In the horizontal rollup strategy, or what I call the “Script casting” method, you are basically casting a number of actors in a movie for a given script. In other words you might need Brad Pitt or Tom Cruise as the lead, but you won’t need both.  You do, however, need a Zach Galifianakis in the supporting role, as well as a Meg Ryan to round out the story.

Similarly, in the horizontal approach, a content company’s catalog might be better monetized against a large distribution company’s audience which can then generate more sales if they leverage the advertising company’s sales force which can better target ads and content on the right tech platform.

In video, the right strategy is actually a combination of horizontal and vertical, and the reason why it hasn’t happened yet boils down to two simple reasons.

Obstacle #1 – CEO Egos

This may come as newsflash to many, but CEOs tend to have big egos, and those egos tend to get in the way of doing the right thing.  Depending at what stage of a company’s life cycle a startup finds itself in, it’s also possible that the CEOs don’t even see a reason to do this until it’s too late, even though their companies are too small to really make marketers want to open up their wallets and spend ad dollars with them.
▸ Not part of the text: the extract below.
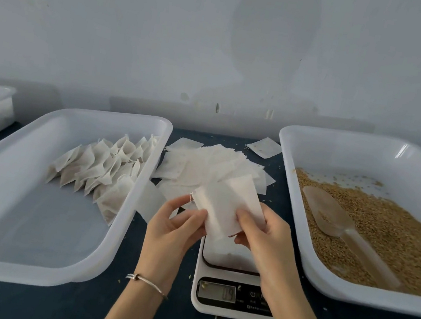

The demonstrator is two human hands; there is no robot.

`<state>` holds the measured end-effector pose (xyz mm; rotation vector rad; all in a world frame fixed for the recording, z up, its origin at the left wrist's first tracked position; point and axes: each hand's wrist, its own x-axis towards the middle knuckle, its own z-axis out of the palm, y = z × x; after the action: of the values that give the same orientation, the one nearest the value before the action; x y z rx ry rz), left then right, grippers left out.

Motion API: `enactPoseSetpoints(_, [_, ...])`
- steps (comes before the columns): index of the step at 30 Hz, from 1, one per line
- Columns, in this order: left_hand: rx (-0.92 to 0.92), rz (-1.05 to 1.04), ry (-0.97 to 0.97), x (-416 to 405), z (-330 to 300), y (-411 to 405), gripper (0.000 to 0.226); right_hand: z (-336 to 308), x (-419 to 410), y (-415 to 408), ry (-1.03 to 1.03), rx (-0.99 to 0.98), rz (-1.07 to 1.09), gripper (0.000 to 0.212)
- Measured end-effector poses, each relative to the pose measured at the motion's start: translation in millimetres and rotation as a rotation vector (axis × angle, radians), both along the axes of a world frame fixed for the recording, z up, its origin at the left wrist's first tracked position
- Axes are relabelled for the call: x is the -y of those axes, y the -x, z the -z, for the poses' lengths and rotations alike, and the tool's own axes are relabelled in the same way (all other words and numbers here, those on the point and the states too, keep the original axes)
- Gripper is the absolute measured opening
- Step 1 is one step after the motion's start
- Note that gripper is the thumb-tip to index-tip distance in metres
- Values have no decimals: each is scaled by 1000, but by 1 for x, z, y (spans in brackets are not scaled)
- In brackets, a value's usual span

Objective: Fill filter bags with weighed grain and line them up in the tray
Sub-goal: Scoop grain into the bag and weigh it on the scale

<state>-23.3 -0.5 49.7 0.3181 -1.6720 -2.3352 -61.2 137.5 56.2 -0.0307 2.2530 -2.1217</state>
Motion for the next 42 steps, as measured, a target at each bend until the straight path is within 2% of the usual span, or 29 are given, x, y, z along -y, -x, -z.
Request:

Mind you, most CEOs in our industry have, for lack of a better word, enough fatigue and battle scars that this is becoming less of an issue.
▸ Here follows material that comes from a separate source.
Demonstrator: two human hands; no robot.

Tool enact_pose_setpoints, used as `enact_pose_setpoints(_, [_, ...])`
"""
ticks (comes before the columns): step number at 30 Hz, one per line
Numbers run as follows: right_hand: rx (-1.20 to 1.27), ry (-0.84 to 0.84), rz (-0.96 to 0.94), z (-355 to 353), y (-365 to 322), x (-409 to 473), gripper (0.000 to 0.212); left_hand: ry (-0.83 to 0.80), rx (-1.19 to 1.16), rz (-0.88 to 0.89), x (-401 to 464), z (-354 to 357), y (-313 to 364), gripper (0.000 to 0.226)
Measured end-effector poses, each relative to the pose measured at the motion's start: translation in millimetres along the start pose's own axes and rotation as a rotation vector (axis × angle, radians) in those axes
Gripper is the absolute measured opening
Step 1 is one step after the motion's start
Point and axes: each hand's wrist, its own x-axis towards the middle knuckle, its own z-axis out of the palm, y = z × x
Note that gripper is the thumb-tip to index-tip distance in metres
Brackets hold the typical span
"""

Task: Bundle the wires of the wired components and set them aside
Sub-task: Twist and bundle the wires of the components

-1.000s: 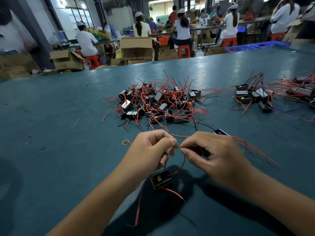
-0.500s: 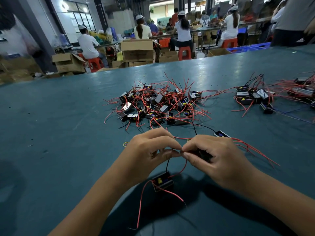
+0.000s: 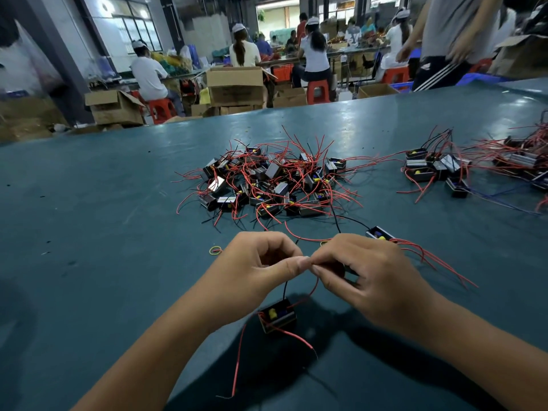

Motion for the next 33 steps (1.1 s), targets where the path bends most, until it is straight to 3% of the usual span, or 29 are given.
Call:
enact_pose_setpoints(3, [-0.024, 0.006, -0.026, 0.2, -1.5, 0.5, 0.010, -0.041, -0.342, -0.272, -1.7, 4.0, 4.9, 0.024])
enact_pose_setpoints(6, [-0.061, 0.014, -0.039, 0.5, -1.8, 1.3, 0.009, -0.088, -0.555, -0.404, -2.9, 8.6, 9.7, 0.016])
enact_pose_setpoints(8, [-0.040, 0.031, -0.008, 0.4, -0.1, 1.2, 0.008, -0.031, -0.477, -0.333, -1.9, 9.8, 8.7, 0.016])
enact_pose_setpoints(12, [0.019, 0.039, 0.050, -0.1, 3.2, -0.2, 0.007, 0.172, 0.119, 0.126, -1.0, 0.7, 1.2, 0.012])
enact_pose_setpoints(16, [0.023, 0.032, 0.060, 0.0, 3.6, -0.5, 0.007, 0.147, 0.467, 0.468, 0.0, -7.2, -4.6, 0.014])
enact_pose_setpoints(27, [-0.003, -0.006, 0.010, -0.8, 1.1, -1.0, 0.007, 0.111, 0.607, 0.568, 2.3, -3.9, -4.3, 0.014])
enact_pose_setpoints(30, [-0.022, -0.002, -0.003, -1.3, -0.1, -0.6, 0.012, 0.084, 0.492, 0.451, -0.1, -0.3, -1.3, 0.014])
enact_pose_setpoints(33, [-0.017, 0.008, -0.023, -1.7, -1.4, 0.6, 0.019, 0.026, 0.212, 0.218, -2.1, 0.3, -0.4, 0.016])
Obstacle #2 – VC Greed Outweighs Fear

The second, bigger issue, frankly, is that while most VCs have been invested in video companies for the better part of the past decade, few are willing to throw in the towel, or specifically, trade in their Preferred Equity standing on their company’s capitalization table for a subordinated standing.

In other words, in their existing structure, they stand to get their money out first… and seeing how a rollup inevitably requires fresh money, then this creates the thorny issue of “women and children” first, then who?  New investors want to get ahead of the pack, and occasionally, that kills most discussions with existing investors.

When it’s said and done, online video keeps growing and with the rising tide everyone feels good enough to expect a better day tomorrow, but most VCs are not – despite the bravado – very patient or even risk-takers.

Eventually, though, someone somewhere will try the rollup strategy in online video.